▸ **WHAT YOU ARE ASKED TO DO**:
With the pictures excluded, reproduce all of the data exactly.

*** EXTRACTED INFORMATION

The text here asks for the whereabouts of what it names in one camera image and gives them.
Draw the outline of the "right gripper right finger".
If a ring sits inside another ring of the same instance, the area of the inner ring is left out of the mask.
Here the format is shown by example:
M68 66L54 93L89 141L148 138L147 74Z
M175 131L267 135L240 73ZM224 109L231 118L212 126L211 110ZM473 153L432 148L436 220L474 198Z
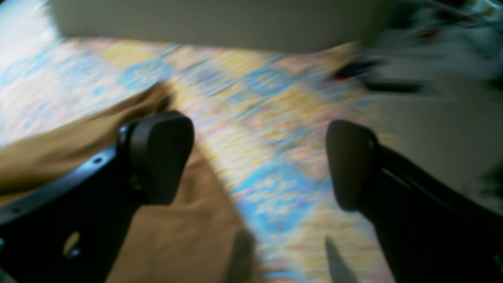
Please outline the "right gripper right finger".
M338 206L371 222L397 283L502 282L502 213L449 188L360 124L331 121L325 148Z

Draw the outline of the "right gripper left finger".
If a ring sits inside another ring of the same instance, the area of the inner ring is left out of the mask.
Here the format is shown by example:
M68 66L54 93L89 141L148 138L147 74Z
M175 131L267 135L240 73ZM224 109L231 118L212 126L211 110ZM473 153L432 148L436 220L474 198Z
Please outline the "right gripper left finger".
M116 143L1 207L1 270L18 283L103 283L143 205L169 205L195 141L169 111L124 124Z

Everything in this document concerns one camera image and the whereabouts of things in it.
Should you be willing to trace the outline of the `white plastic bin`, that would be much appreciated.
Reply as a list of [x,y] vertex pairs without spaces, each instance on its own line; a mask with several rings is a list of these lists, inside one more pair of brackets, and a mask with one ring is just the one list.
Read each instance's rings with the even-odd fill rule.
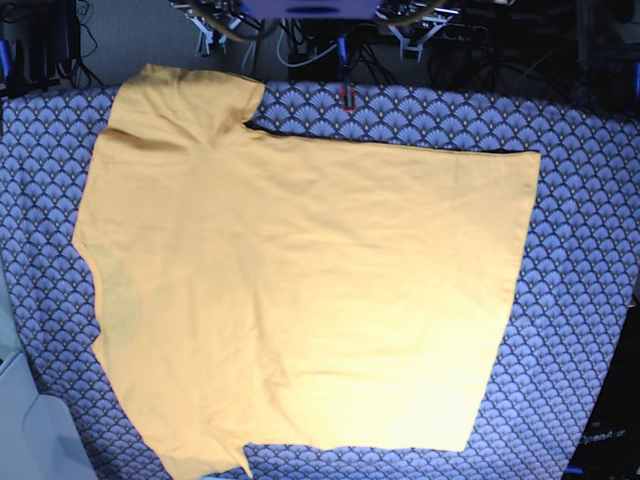
[[94,479],[66,404],[41,394],[17,336],[1,284],[1,477]]

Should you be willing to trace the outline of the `blue patterned table cloth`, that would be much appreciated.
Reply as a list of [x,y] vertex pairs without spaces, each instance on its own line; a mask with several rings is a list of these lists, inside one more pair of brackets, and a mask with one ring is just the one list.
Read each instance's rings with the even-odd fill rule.
[[[554,103],[271,82],[254,114],[282,134],[540,154],[515,300],[464,451],[250,446],[255,479],[557,479],[609,370],[639,273],[639,124]],[[101,479],[163,479],[91,345],[93,283],[71,243],[116,91],[58,91],[1,108],[1,261],[40,391],[68,406]]]

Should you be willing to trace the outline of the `black OpenArm box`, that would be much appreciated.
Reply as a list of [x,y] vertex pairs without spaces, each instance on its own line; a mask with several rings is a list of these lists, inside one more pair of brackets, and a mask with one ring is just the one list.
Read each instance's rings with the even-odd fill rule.
[[563,477],[639,477],[638,304],[628,311],[601,392]]

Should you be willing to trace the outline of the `yellow T-shirt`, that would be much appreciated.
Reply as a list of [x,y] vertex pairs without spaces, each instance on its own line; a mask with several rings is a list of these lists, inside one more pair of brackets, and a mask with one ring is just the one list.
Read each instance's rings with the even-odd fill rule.
[[116,94],[72,242],[121,407],[175,479],[249,444],[462,451],[540,155],[277,136],[264,91],[149,65]]

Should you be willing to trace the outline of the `blue box at top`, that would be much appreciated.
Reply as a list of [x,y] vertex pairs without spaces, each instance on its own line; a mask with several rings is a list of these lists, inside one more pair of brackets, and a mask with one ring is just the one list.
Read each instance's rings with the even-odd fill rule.
[[368,19],[381,0],[244,0],[242,5],[260,19]]

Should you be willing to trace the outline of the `red black clip marker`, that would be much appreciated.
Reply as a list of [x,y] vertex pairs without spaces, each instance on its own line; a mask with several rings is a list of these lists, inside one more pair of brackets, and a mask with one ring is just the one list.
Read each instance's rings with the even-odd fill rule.
[[352,85],[342,84],[340,88],[340,100],[342,110],[348,113],[356,109],[356,95]]

******

▸ **RESPONSE BELOW**:
The text here asks for the whereabouts of what it names in one camera image and gives them.
Draw the outline of the "right gripper right finger".
If a ring sits inside another ring of the same instance, the area of the inner ring is left out of the mask.
Here the format is shown by example:
M68 66L54 93L89 141L148 138L147 74Z
M175 131L267 135L240 73ZM224 109L231 118L212 126L211 110ZM473 153L432 148L436 220L474 198Z
Please outline the "right gripper right finger".
M338 206L371 222L397 283L502 282L502 213L449 188L360 124L331 121L325 148Z

Draw the outline of the "right gripper left finger".
If a ring sits inside another ring of the same instance, the area of the inner ring is left out of the mask.
Here the format is shown by example:
M68 66L54 93L89 141L148 138L147 74Z
M175 131L267 135L240 73ZM224 109L231 118L212 126L211 110ZM473 153L432 148L436 220L474 198Z
Please outline the "right gripper left finger".
M116 143L1 207L1 270L18 283L103 283L143 205L169 205L195 141L169 111L124 124Z

Everything in this document concerns one camera image and the whereabouts of things in it.
Should you be willing to trace the outline of the `white plastic bin`, that would be much appreciated.
Reply as a list of [x,y] vertex pairs without spaces, each instance on its own line; a mask with several rings is a list of these lists, inside one more pair of brackets, and a mask with one ring is just the one list.
Read each instance's rings with the even-odd fill rule.
[[94,479],[66,404],[41,394],[17,336],[1,284],[1,477]]

Should you be willing to trace the outline of the `blue patterned table cloth`, that would be much appreciated.
Reply as a list of [x,y] vertex pairs without spaces, each instance on its own line; a mask with several rings is a list of these lists, inside one more pair of brackets, and a mask with one ring is just the one list.
Read each instance's rings with the even-odd fill rule.
[[[554,103],[271,82],[254,114],[282,134],[540,154],[515,300],[464,451],[250,446],[255,479],[557,479],[609,370],[639,273],[639,124]],[[101,479],[163,479],[91,345],[93,283],[71,243],[116,91],[58,91],[1,108],[1,261],[40,391],[68,406]]]

Should you be willing to trace the outline of the `black OpenArm box`, that would be much appreciated.
Reply as a list of [x,y] vertex pairs without spaces, each instance on its own line; a mask with several rings is a list of these lists, inside one more pair of brackets, and a mask with one ring is just the one list.
Read each instance's rings with the even-odd fill rule.
[[563,477],[639,477],[638,304],[628,311],[601,392]]

Should you be willing to trace the outline of the `yellow T-shirt`, that would be much appreciated.
Reply as a list of [x,y] vertex pairs without spaces, each instance on its own line; a mask with several rings is a list of these lists, inside one more pair of brackets, and a mask with one ring is just the one list.
Read each instance's rings with the even-odd fill rule.
[[116,94],[72,242],[121,407],[175,479],[249,444],[462,451],[540,155],[277,136],[264,91],[149,65]]

Should you be willing to trace the outline of the `blue box at top`, that would be much appreciated.
Reply as a list of [x,y] vertex pairs without spaces, each instance on its own line; a mask with several rings is a list of these lists, inside one more pair of brackets, and a mask with one ring is just the one list.
Read each instance's rings with the even-odd fill rule.
[[368,19],[381,0],[244,0],[242,5],[260,19]]

Should you be willing to trace the outline of the `red black clip marker`, that would be much appreciated.
Reply as a list of [x,y] vertex pairs without spaces, each instance on its own line; a mask with several rings is a list of these lists, inside one more pair of brackets, and a mask with one ring is just the one list.
Read each instance's rings with the even-odd fill rule.
[[352,85],[342,84],[340,88],[340,100],[342,110],[348,113],[356,109],[356,95]]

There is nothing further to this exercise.